CSG (CSG) H2 2025 earnings summary

Event summary combining transcript, slides, and related documents.

Logotype for CSG N.V.

H2 2025 earnings summary

28 Mar, 2026

Executive summary

  • Achieved €6.7bn in revenue for 2025, representing 30–71.7% year-on-year growth, exceeding IPO expectations, with a 24.1% adjusted operating EBIT margin.

  • Record order backlog and pipeline reached €42bn, supporting multi-year revenue visibility.

  • Strategic expansion included major contract wins in Slovakia and Southeast Asia, targeted M&A, and new partnerships in Hungary, Poland, and other regions.

  • Diversified customer base: 65% NATO, 27% Ukraine, 8% other, supporting resilience and growth.

  • Well positioned as a key supplier to NATO states and Ukraine, benefiting from structural increases in European defense spending.

Financial highlights

  • Adjusted operating EBITDA reached €1.6bn with a 24.1% margin; adjusted operating EBIT also at €1.6bn.

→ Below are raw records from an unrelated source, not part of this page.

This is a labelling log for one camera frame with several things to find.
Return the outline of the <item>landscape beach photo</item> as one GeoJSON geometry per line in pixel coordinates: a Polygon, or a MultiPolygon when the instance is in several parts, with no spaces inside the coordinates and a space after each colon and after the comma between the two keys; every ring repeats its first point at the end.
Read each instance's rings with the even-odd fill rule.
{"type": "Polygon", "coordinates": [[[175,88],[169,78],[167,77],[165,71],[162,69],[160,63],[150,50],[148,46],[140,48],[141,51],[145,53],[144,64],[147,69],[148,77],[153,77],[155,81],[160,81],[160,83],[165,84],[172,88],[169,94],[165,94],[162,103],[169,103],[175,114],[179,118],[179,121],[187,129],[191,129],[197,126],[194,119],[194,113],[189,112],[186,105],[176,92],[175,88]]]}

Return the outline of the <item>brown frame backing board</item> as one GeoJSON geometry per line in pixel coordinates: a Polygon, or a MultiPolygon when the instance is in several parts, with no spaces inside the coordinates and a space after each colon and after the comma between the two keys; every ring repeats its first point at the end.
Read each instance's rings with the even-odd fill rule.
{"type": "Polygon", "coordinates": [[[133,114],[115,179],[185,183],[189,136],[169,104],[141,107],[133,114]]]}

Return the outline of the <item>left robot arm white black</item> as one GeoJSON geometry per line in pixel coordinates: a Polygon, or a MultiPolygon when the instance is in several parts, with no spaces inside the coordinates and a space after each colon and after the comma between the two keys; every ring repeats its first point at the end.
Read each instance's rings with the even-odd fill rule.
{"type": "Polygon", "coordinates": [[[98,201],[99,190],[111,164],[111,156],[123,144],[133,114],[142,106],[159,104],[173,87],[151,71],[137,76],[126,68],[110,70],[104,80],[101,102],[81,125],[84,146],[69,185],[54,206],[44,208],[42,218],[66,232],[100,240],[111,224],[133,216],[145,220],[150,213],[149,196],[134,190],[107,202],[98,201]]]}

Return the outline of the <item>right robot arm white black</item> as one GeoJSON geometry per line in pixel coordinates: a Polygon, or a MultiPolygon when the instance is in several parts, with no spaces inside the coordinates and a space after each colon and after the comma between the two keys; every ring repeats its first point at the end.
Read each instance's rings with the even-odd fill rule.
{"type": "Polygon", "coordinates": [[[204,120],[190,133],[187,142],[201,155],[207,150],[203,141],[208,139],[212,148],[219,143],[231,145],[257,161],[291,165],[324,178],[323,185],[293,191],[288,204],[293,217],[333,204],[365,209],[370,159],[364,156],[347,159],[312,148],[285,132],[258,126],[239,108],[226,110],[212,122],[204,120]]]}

  • Net profit from continuing operations was €872m, up 35.5% year-over-year.

  • Capex intensity was 3.3% of revenue, with €225m invested, mainly in capacity expansion and automation.

  • Cash conversion stood at 87%.

  • Net leverage at year-end was 1.7x (1.3x post-IPO), with net debt at €3bn.

Outlook and guidance

  • FY 2026 revenue expected at €7.4–7.6bn, with adjusted operating EBIT margin of 24–25%.

  • Capex intensity to rise to 8.5% in 2026, then normalize to 4–5% after 2027.

  • Net working capital targeted below 20% of revenue in 2026; net leverage guidance below 1.5x.

  • Medium-term organic revenue CAGR in mid-teens, with Defence Systems and Land Systems leading growth.

  • Group margin expected to rise to 26–28% by 2027, driven by vertical integration.